• [Work to be completed] The whole listing needs to be returned exactly as it appears.

• [Dataset extract]
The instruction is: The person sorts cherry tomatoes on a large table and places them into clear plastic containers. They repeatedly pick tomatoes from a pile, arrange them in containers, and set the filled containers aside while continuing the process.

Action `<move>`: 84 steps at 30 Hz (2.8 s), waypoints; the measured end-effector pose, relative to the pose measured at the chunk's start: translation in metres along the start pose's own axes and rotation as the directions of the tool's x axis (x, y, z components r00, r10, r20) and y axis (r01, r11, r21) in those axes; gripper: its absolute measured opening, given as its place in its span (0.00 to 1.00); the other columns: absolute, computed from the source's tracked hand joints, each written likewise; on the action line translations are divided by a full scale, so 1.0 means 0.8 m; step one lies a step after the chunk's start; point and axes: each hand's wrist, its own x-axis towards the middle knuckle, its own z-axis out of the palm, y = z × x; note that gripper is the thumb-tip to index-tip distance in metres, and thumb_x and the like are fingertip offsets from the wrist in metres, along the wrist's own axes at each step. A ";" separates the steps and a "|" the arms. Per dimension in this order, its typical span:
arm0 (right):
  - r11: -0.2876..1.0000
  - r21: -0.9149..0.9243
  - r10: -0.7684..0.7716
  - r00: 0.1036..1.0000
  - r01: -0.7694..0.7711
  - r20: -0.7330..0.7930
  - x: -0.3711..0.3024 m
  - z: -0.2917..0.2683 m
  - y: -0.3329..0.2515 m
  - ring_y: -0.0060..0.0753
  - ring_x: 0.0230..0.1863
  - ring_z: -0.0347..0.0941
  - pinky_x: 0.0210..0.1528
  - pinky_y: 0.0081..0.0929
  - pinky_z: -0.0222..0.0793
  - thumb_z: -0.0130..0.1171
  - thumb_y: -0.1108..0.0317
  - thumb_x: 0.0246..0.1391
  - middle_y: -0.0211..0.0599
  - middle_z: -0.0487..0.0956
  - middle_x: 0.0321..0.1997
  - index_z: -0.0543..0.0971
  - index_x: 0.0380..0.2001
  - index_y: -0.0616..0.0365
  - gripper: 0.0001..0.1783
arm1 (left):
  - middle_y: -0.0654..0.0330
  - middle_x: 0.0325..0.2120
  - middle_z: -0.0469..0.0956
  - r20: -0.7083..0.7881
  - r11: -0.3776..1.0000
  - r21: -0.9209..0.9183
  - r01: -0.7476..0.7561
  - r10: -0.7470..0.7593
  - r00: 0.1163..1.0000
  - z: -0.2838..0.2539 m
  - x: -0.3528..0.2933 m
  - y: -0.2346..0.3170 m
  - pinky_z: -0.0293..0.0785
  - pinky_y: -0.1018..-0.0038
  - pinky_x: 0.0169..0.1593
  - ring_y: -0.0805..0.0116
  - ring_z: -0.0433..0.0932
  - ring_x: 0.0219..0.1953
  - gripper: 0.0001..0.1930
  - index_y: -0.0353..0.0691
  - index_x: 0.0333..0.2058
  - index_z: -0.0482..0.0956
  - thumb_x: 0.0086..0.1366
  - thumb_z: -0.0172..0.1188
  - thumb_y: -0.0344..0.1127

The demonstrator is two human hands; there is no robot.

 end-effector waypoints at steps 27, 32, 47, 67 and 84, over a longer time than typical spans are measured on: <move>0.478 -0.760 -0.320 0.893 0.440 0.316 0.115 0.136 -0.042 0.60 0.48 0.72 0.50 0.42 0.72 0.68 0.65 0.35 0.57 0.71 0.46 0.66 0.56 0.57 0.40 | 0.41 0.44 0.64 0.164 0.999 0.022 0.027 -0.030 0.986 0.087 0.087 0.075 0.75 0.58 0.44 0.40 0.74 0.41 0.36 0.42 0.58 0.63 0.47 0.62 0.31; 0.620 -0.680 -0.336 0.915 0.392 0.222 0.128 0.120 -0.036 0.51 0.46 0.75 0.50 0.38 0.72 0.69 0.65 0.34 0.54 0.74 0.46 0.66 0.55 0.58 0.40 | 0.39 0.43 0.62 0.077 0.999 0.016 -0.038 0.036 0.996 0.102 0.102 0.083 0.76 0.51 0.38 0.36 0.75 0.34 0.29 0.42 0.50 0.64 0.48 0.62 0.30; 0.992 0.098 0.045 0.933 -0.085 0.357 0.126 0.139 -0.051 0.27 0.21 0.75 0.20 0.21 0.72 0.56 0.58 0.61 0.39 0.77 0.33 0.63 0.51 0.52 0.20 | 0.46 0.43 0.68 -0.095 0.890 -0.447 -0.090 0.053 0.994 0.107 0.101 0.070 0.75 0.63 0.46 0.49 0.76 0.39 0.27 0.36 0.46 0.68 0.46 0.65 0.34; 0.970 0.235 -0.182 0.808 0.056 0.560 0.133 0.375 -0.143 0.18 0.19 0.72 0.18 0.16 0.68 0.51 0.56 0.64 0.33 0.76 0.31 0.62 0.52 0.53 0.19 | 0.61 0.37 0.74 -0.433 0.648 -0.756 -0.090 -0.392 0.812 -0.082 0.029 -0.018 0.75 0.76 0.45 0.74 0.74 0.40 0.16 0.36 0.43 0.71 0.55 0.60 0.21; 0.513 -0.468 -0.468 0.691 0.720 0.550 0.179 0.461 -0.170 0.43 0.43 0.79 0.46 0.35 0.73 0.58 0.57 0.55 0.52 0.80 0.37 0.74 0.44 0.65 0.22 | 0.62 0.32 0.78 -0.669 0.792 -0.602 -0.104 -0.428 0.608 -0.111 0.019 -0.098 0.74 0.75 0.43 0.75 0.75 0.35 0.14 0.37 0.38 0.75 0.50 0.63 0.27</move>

• [Response box]
The instruction is: The person sorts cherry tomatoes on a large table and places them into clear plastic containers. They repeatedly pick tomatoes from a pile, arrange them in containers, and set the filled containers aside while continuing the process.

Action `<move>`: 84 steps at 30 Hz (2.8 s), waypoints; the measured end-effector pose, relative to the pose measured at the chunk's start: translation in metres along the start pose's own axes and rotation as the directions of the tool's x axis (x, y, z components r00, r10, r20) and y axis (r01, r11, r21) in those axes; gripper: its absolute measured opening, given as its place in its span (0.00 to 1.00); the other columns: absolute, computed from the source's tracked hand joints, each written likewise; on the action line translations are divided by a full scale, so 1.0 means 0.8 m; step one lies a step after the chunk's start; point and axes: each hand's wrist, its own x-axis towards the middle knuckle, its own z-axis out of the palm, y = z × x; note that gripper is the thumb-tip to index-tip distance in metres, and thumb_x and the like are fingertip offsets from the wrist in metres, along the wrist's own axes at each step. A ";" separates the steps and a "|" the arms. Per dimension in this order, its typical span:
arm0 (right):
  - r11: -0.2876..1.0000
  - r21: -0.9149..0.9243
  - r10: -0.7684..0.7716
  - r00: 0.1036..1.0000
  - r01: -0.7694..0.7711
  - r20: -0.7330..0.7930
  - x: -0.3711..0.3024 m
  - z: -0.2917..0.2683 m
  - y: -0.3329..0.2515 m
  - ring_y: -0.0060..0.0753
  - ring_x: 0.0230..0.1863
  - ring_z: -0.0347..0.0941
  - pinky_x: 0.0210..0.1528
  - pinky_y: 0.0081..0.0929
  - pinky_z: -0.0222..0.0793
  - thumb_z: -0.0130..0.1171
  - thumb_y: -0.1108..0.0317
  - thumb_x: 0.0246..0.1391
  - middle_y: -0.0211..0.0599
  - middle_z: -0.0487..0.0956
  - middle_x: 0.0321..0.1997
  - index_z: -0.0543..0.0971
  - index_x: 0.0380..0.2001
  - index_y: -0.0616..0.0365
  - gripper: 0.0001..0.1783
arm1 (left):
  - middle_y: -0.0654..0.0330
  - middle_x: 0.0325..0.2120
  - middle_z: -0.0469..0.0956
  - r20: -0.7083..0.7881
  - r11: -0.3776..1.0000
  - r21: -0.9209..0.9183
  - r01: -0.7476..0.7561
  - r10: -0.7470..0.7593
  - r00: 0.1163..1.0000
  - z: -0.2838..0.2539 m
  - x: -0.3528..0.2933 m
  - y: -0.2346..0.3170 m
  - pinky_z: -0.0293..0.0785
  - pinky_y: -0.1018..-0.0038
  - pinky_x: 0.0169..0.1593
  - ring_y: -0.0805..0.0116
  - ring_z: -0.0433..0.0932
  - ring_x: 0.0219..0.1953
  - gripper: 0.0001..0.1930
  - index_y: -0.0353..0.0691
  - index_x: 0.0333..0.2058
  - index_z: -0.0482..0.0956
  - thumb_x: 0.0086..0.1366
  - thumb_z: -0.0172..0.1188
  - thumb_y: -0.0344..0.1127

The demonstrator is two human hands; there is no robot.

 end-effector waypoints at steps 27, 32, 47, 67 and 84, over a longer time than typical spans are measured on: <move>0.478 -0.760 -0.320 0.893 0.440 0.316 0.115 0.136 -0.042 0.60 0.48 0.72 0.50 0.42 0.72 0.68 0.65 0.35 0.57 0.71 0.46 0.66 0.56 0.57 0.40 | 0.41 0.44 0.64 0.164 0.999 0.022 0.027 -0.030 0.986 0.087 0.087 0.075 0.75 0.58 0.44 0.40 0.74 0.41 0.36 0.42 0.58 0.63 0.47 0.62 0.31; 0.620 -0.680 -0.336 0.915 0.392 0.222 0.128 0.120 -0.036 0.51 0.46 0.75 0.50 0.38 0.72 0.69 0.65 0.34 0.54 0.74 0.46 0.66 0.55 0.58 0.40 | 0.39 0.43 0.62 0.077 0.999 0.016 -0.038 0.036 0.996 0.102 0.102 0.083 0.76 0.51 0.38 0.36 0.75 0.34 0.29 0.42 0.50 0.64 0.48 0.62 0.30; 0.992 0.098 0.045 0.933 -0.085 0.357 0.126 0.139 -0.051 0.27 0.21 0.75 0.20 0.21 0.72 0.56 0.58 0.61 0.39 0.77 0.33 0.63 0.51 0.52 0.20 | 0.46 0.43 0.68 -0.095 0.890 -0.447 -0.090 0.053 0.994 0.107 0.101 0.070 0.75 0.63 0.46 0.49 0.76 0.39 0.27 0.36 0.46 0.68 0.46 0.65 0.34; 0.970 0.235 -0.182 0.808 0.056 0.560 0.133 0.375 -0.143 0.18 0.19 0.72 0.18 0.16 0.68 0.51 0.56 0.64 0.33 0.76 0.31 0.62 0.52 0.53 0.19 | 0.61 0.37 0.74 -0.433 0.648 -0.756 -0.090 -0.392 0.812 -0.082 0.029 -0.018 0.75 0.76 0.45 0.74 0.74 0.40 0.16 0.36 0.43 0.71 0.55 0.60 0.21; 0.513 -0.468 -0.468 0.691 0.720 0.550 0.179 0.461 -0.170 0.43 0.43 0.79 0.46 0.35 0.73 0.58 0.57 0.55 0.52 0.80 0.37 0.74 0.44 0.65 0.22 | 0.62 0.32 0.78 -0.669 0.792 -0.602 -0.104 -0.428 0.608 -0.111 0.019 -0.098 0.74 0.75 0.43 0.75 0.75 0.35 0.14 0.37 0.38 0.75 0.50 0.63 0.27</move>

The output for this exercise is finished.